Holidays
mean a time of year. Growing up Christian in Buffalo, NY, Christmastime meant
cold and snow, and unless, you’re around it and are sensitive to such things, you
may not realize that there is an odor to winter’s cold. It is a crispness,
which, I’m sure has degrees that hunters, farmers, and gatherers identify and have
tracked for millennia.
Holidays
mean symbols. My dad and I would go tree shopping and bring home a fragrant blue
spruce that rested in a bucket of water on the back porch for several days before
it was moved into the living room to be decorated. The scent of pine and the
outdoors lingered on the porch and adorned the whole house.
Holidays
mean special foods. One day in mid-December I would come home from school and,
with the scent of anise in the air, know that cookie baking and decorating was
the happy activity for the rest of the afternoon. Christmas Eve meant oyster
stew before the 11pm church service where candles burned bright. Strong coffee
in the percolator to accompany the trays of sweet treats welcomed guests at the
house after the celebration. There was always a tangerine in the toe of my
stocking and Christmas breakfast included a yeast-based coffeecake that my
mother called kugel and grapefruit with a side of a candy cane, for we would sip
the citrusy juice through the peppermint stick. Dinner was lamb with all the fixings
for a large feast that ended with mincemeat pie which had smelled wonderful
while baking the day before. For those who wanted an after dinner drink, crème de
menthe was served in small glasses that I still have.
Holidays
means relatives. Uncle Bob and Aunt Dorothy spent Christmas Eve and Day with
us. He wore Old Spice on special occasions and she liked lavender. My aunt Alice
who lived in England would often send something she had knitted and which
retained a woolen-y smell even after years of washing.
Holidays
mean fun activities. The church youth group would go tobogganing and there
would be the smell of wet clothes when we gathered for hot chocolate in the lodge
and there would be more hot chocolate after an evening of caroling. When we
were sung out and reached our final destination, there would be a fireplace for
warming up and roasting marshmallows.
Holidays
mean feelings. As I discovered a broader world and was exposed to a variety of
sacred and secular holidays, I also came to understand that families have their
own traditions and that not everyone’s special days are happy. The smell of
liquor often means that over the course of the party some relative gets nasty.

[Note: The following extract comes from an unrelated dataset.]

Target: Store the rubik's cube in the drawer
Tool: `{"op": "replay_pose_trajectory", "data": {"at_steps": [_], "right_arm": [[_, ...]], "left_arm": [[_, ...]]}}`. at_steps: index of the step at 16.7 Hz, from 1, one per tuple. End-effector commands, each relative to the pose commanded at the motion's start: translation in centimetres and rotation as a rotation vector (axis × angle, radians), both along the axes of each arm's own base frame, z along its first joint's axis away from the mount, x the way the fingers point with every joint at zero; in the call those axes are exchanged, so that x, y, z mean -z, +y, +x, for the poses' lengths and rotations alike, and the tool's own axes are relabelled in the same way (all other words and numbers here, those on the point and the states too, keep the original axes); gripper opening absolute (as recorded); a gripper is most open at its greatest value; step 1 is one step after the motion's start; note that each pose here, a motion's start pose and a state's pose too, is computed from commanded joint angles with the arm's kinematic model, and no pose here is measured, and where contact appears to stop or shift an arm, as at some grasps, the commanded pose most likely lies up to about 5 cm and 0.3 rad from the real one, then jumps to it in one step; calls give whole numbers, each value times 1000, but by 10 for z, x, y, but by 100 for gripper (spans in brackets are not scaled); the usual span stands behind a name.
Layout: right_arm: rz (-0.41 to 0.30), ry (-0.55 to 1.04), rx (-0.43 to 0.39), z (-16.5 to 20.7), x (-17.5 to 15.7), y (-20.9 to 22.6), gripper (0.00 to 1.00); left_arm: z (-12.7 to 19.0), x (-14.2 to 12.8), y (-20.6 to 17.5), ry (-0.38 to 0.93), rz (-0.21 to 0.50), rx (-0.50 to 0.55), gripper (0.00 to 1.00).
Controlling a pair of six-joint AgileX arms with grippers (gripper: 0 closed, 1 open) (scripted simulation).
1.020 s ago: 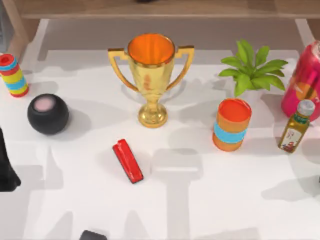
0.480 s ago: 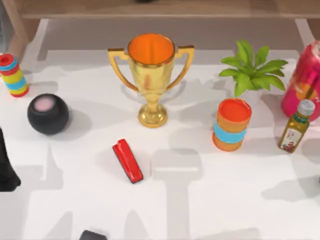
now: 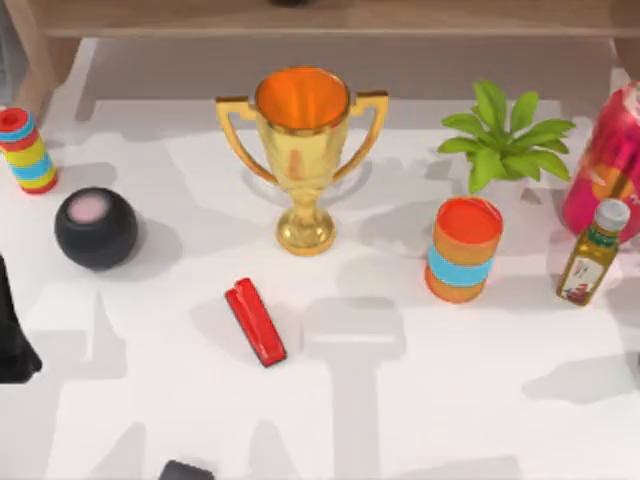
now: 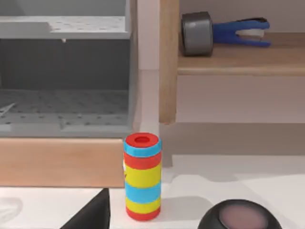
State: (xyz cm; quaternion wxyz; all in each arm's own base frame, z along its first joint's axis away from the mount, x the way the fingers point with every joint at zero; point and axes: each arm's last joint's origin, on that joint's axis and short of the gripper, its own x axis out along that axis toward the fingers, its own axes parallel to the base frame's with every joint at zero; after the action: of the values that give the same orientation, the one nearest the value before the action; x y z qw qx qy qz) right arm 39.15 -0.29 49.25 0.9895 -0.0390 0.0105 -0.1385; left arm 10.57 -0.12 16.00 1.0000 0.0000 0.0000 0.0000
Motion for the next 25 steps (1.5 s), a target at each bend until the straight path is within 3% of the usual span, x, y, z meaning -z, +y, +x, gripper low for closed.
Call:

In many houses there are no delicious special smells because parents struggle
to put basic necessities on the table. Even those with plenty can get stressed
with all of the expected specialness and the air around them smells tense and
tight. I have also learned that there is a smell to lonely, which is what the
holidays can trigger for so many. This is a smell that we have to also sense
with our eyes, our ears, and our hearts.
As I enjoy
the scents of the season this year, both of my own making and what comes my
way, I want to be intentional about seeking out the smell of loneliness in
myself and in others. I will hope to do something that provides an alternative
fragrance, one that might, at least momentarily, make this holiday time something
that can be enjoyed and treasured.
May all the
warm scents that mean good things to you be yours through end of this year and into
the next.
Marilyn
I enjoyed this piece for many reasons. Thank you for offering such richness in your words.